UPSC » Governance Notes » Good Environmental Governance Constituents

Good Environmental Governance Constituents

  • Social and political leadership and bureaucracy that are well-informed and concerned about sustainable development, that educate the general public about sustainability imperatives, and that have the far future in mind as much as the immediate future.
  • Institutions that operate democratically, with accountability, transparency, and synergy.
  • Stakeholder participation at various levels in decision-making and, if possible, execution.
  • The focus shifted to basic development concerns, such as poverty reduction and environmental protection.
  • Conservation imperatives, regional and cultural variety, equity and gender concerns must all be addressed in laws and policies that reflect a feasible reconciliation of the country’s growth.

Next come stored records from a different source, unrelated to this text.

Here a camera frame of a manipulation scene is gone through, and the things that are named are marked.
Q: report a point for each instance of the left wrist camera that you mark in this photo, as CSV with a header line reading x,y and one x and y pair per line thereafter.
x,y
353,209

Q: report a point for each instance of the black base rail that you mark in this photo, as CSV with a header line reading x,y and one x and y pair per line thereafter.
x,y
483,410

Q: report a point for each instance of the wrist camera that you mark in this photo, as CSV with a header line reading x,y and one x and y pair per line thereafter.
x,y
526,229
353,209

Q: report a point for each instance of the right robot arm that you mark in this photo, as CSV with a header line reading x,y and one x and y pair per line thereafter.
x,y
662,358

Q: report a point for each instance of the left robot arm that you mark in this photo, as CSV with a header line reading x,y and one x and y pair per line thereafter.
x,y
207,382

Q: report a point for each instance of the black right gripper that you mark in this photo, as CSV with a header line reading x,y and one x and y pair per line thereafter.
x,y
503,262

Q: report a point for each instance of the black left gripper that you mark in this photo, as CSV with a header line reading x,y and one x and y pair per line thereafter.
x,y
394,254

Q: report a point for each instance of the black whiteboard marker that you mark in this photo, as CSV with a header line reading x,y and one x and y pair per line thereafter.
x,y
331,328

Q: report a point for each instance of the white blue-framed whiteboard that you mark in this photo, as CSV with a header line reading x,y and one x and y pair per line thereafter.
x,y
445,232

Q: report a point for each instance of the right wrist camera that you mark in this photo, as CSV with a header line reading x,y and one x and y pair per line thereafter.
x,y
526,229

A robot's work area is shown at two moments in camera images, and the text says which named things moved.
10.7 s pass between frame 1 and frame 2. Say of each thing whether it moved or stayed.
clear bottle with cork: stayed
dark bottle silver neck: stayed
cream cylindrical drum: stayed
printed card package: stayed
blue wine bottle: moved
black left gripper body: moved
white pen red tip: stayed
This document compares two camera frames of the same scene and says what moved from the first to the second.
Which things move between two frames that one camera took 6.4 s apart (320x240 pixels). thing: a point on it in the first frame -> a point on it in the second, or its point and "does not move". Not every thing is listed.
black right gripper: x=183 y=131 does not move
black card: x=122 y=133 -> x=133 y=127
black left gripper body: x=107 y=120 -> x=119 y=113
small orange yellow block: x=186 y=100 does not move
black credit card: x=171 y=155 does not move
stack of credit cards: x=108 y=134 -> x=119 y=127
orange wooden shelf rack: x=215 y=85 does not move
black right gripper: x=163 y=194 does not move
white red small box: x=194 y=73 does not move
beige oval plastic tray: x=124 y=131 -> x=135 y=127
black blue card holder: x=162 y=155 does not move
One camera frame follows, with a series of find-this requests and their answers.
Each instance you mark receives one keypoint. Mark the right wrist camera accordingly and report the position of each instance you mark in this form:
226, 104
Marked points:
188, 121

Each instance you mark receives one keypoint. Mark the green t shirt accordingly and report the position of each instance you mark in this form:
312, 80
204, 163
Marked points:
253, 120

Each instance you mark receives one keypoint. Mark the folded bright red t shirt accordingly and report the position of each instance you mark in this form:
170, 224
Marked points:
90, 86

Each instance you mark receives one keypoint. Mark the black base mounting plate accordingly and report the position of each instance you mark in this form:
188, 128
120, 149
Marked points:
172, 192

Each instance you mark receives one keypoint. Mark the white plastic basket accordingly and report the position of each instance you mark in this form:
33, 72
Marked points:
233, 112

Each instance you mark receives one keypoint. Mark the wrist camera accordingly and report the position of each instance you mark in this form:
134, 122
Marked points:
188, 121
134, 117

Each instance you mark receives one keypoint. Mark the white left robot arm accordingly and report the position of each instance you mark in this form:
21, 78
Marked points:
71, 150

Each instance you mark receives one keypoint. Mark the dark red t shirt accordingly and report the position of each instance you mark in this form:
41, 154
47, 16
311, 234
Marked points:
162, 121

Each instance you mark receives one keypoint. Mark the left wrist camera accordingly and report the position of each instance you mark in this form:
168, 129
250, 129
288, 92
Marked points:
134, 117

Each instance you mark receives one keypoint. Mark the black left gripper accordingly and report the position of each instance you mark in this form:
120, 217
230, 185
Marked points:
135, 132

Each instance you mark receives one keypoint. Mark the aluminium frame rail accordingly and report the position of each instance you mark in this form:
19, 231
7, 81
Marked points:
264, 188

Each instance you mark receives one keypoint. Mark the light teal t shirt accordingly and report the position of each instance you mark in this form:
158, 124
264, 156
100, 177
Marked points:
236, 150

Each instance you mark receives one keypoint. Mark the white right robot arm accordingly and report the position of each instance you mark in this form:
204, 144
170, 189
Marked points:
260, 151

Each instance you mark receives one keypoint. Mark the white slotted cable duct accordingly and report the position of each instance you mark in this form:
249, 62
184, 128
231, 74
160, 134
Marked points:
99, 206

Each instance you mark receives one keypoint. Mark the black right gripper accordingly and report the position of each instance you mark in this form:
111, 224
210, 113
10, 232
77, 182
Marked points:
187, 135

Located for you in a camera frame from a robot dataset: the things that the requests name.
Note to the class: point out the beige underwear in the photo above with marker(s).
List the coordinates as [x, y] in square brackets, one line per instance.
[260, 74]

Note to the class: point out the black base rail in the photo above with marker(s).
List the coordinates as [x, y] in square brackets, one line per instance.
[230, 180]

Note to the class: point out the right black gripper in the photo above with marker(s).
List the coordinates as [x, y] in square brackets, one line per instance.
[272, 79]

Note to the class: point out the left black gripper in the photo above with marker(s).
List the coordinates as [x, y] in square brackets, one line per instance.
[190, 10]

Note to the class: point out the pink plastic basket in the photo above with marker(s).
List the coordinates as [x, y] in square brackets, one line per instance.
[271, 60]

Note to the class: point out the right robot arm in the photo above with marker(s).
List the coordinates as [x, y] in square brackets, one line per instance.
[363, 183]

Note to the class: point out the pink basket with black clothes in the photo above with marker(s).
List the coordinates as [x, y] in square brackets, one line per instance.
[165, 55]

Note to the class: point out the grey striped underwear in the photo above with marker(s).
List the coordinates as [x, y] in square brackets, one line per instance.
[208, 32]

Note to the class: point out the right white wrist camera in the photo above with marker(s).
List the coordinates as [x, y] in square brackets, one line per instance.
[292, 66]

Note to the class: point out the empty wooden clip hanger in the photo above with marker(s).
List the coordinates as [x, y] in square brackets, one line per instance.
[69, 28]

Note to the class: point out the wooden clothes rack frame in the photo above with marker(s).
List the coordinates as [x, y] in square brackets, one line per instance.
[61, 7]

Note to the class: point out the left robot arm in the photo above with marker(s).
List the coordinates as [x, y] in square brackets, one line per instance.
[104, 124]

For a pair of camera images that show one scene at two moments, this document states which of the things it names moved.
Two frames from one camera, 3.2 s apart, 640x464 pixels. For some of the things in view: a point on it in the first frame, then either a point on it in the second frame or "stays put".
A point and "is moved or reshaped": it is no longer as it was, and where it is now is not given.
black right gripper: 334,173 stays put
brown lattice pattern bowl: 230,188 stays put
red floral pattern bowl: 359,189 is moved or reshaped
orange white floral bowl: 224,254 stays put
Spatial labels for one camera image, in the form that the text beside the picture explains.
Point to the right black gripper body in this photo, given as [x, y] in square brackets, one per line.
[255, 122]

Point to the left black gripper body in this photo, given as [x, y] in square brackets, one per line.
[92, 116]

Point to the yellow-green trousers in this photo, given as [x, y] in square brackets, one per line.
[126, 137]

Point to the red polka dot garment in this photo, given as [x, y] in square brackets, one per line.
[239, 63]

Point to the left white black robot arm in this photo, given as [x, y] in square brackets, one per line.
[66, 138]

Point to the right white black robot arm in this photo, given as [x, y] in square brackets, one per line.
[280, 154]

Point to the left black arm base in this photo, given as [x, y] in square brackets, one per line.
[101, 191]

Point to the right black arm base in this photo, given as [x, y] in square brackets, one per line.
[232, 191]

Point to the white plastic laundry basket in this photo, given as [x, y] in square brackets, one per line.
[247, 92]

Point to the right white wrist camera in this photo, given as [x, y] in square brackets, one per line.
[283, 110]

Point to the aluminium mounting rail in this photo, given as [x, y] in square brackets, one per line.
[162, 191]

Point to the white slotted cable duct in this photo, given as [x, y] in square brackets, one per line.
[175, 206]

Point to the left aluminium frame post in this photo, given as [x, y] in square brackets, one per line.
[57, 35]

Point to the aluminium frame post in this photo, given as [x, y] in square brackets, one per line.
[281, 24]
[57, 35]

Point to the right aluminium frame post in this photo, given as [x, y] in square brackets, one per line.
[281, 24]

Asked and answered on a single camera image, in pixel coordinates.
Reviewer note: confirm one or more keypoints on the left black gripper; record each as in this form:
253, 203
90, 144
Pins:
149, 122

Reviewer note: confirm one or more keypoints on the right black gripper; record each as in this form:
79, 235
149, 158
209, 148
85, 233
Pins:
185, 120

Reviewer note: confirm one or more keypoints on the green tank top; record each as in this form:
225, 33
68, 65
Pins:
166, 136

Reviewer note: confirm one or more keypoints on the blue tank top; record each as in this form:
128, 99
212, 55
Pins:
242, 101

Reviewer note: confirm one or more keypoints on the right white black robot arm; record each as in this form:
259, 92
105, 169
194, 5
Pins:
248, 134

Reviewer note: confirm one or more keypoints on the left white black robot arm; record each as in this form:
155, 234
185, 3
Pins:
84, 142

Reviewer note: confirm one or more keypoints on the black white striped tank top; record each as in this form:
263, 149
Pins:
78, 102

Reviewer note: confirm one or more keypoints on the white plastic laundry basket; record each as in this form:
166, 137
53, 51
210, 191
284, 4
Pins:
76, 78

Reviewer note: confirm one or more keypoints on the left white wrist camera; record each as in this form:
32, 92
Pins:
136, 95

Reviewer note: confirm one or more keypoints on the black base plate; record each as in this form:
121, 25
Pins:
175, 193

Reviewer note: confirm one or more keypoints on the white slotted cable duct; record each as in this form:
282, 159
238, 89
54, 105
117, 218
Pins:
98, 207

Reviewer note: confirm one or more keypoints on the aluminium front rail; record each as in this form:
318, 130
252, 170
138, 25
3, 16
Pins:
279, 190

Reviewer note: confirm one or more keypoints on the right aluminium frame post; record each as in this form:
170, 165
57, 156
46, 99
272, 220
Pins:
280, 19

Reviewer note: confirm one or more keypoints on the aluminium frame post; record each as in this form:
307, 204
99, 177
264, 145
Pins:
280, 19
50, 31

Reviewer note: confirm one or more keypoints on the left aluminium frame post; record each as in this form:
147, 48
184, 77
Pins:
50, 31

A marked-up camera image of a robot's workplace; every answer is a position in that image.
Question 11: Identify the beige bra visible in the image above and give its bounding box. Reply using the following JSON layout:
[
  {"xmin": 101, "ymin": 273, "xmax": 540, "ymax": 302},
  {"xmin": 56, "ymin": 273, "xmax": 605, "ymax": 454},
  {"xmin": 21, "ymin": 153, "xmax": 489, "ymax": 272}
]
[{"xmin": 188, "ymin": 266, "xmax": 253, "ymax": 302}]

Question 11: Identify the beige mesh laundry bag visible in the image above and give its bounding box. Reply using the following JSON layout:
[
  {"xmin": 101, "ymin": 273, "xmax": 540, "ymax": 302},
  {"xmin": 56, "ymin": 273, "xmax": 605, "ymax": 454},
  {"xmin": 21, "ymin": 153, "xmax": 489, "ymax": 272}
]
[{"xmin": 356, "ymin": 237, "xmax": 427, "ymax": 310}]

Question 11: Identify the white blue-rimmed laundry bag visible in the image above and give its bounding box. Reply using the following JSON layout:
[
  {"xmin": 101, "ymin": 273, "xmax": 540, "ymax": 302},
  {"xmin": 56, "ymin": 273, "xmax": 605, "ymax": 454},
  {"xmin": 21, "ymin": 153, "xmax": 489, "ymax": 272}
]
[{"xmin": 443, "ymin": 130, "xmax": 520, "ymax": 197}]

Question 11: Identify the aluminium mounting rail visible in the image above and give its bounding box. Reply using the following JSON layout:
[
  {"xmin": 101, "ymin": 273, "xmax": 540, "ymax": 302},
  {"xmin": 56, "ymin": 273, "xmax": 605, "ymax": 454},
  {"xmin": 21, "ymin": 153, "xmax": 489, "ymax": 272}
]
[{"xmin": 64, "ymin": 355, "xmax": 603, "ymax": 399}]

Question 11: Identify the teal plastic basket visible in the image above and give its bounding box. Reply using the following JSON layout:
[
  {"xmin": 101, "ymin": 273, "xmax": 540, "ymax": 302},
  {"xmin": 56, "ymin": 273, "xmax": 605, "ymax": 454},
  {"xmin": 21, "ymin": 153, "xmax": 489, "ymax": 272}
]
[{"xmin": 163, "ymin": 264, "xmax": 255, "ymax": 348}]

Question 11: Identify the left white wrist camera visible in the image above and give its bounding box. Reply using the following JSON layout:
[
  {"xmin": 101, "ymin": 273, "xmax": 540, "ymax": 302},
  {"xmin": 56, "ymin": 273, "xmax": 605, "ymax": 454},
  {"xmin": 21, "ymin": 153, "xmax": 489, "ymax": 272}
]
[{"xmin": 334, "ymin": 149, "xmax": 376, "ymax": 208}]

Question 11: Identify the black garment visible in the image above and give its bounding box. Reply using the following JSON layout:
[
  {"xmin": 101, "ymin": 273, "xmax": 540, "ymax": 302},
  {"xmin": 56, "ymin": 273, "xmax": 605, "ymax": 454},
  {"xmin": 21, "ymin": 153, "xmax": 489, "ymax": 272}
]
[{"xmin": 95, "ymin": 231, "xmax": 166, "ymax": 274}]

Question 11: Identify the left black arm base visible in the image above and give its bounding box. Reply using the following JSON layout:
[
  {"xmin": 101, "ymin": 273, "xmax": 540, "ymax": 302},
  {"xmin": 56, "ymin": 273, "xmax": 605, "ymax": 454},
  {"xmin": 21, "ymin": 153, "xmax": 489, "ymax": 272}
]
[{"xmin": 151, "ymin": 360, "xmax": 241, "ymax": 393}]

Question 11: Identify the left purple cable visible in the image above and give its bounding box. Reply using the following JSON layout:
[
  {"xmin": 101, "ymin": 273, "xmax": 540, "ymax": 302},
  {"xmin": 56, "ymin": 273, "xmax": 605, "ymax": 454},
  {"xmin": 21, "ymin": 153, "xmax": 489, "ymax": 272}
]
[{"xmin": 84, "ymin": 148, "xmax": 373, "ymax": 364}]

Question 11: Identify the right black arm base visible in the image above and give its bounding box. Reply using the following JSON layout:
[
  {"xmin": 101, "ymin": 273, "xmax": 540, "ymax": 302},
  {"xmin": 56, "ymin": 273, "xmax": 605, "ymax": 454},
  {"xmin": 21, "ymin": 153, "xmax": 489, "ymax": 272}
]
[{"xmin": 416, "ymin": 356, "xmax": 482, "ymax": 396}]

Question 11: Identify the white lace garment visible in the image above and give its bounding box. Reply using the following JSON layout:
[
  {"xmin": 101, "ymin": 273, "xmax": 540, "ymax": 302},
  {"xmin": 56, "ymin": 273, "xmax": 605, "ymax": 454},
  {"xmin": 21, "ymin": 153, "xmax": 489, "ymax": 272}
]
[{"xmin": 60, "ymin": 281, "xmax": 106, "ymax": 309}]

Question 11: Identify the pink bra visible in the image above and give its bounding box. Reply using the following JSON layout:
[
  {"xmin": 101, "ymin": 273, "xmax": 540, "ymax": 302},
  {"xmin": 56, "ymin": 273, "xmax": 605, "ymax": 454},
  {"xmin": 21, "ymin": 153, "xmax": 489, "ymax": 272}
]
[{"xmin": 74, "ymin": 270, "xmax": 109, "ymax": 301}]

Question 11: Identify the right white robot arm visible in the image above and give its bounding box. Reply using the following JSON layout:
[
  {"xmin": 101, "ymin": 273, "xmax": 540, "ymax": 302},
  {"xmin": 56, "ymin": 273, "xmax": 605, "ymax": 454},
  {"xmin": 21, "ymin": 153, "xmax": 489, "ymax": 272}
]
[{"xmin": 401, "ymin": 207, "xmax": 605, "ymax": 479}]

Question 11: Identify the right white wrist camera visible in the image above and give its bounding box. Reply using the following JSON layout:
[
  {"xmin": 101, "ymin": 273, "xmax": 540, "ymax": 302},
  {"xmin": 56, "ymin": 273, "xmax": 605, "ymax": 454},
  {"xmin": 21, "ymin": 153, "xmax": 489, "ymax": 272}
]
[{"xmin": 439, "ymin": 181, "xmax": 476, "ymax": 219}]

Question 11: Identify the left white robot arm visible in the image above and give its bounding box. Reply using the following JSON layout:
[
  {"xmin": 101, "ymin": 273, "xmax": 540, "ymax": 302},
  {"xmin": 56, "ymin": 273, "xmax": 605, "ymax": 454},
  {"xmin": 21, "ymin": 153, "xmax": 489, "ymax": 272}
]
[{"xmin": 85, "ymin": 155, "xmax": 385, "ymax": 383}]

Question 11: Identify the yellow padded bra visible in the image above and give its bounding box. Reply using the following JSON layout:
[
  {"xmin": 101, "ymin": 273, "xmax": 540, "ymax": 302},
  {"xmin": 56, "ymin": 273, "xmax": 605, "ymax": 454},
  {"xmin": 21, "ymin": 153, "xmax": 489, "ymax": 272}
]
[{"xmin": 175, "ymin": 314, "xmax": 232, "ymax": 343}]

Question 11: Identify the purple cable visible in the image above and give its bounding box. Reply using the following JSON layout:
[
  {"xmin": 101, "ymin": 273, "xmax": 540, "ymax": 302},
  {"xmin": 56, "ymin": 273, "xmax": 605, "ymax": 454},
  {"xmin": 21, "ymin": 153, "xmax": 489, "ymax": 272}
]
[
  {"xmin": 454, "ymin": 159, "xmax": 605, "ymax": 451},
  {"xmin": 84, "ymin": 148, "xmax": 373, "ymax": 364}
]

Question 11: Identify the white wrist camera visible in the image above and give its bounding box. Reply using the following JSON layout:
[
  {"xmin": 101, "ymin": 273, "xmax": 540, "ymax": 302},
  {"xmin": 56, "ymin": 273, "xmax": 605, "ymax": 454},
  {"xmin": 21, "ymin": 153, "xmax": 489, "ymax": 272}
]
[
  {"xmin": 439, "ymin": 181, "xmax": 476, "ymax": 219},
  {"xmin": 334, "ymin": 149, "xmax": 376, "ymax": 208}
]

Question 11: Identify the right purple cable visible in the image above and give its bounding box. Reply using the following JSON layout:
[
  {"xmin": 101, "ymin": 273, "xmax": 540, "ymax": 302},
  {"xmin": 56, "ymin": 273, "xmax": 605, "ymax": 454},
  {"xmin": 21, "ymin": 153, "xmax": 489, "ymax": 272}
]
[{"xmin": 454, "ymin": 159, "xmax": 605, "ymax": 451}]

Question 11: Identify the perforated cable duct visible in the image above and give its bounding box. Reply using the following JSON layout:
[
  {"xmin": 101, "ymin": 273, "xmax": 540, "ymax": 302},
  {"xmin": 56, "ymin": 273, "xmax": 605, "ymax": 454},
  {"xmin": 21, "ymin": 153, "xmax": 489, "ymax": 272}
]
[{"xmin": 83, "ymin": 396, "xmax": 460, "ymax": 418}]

Constitutional Provisions for Environment Protection: 

  • Atomic energy and mineral resources; regulation and development of interstate rivers and river valleys; airways, aircraft, and air navigation; highways; shipping and navigation on national highways; major ports; regulation of mines and mineral development; development of oil fields, and so on are among the topics on the Union List that are environmentally appropriate.
  • List II includes public health and sanitation, agriculture, communication, stock preservation, protection, and enhancement, and animal disease prevention, as well as water and land.
  • List III, often known as the Concurrent List, includes topics such as forests, wild animal conservation, mining and mineral development, population control and family planning, small ports, factories, and energy.
  • Article 262 gives Parliament sole authority to adopt legislation for the resolution of any dispute or complaint involving the usage, distribution, or control of waters in any interstate river or river valley.
  • The Inter-State Water Dispute Act, 1956,  was enacted by the Indian Parliament in the exercise of the power provided by Article 262. All courts, including the Supreme Court, have no jurisdiction over such disputes, which are to be resolved by the Tribunal created by the Inter-State Water Dispute Act of 1956.
  • Article 248 confers residuary legislative powers on Parliament. It empowers Parliament to pass laws on any subject not covered by the State or Concurrent lists.
  • Article 253 of the Constitution authorises Parliament to enact laws to carry out any treaty, agreement, or convention with any other country or nations, as well as any decision reached at any international conference, association, or other body.
  • According to Article 51(c), the state must make every effort to promote respect for international law and treaty obligations. These two articles authorise the Parliament to make actions based on any entries in it if it is required to carry out India’s treaty obligations. In reality, the Air [Prevention and Control of Pollution] Act of 1981 and the Environmental [Protection] Act of 1986 were both adopted under these Constitutional provisions.
  • The Indian Parliament most likely passed the National Environmental Tribunal Act of 1995, the National Environment Appellate Authorities Act of 1997, and the Biodiversity Act of 2002 in response to the Earth Summit of 1992. The Constitutional (42nd Amendment) Act of 1976 was also born out of the United Nations Conference on Human Environment.
  • Article 48A and Article 51A(g) were likewise added to the Constitution by the Constitutional (42nd Amendment) Act of 1976. Article 48A makes it a legal obligation for the Indian government to maintain, improve, and safeguard the country’s forests and animals.
  • Indian residents have a fundamental responsibility to protect and develop the natural environment, including forests, lakes, rivers, and wildlife, as well as to have compassion for all living creatures, according to Article 51A(g) of the Indian Constitution. As a result, it is the responsibility of the Union, States, and residents of India to conserve and improve the quality of the environment.

Local Government on Environmental Governance: 

  • Agriculture, minor irrigation, water management, and watershed development are all areas that the Panchayat can handle. Other areas include animal husbandry, land improvement and soil conservation, fisheries, social forestry, rural housing, drinking water, fuel and fodder, electricity, and non-conventional energy sources.
  • The municipality can take on tasks such as town planning, land use regulation, and building construction; urban forestry, environmental protection, and ecological promotion; provision of urban amenities and facilities such as parks and gardens; cattle ponds and animal cruelty prevention; and regulation of slaughterhouses and tanneries.

Way Forward: 

  • In a world where the oceans, woods, and climate are receiving more attention, going green can actually be a path to growth. The world is witnessing a renewable energy revolution, which gives countries in the best position to capitalise on the opportunity and a competitive advantage.
  • The circular economy proposes that waste generated by one industrial activity be used as input for another, resulting in efficiency gains with both environmental and economic benefits. There is increasingly greater room for growth by helping the environment rather than destroying it.
  • Finally, smarter environmental governance is required for long-term growth. Every environmental concern is currently waiting for a decisive court or administrative resolution. To fulfil many social and ecological goals, we must combine effective regulation, behavioural change, and technical solutions.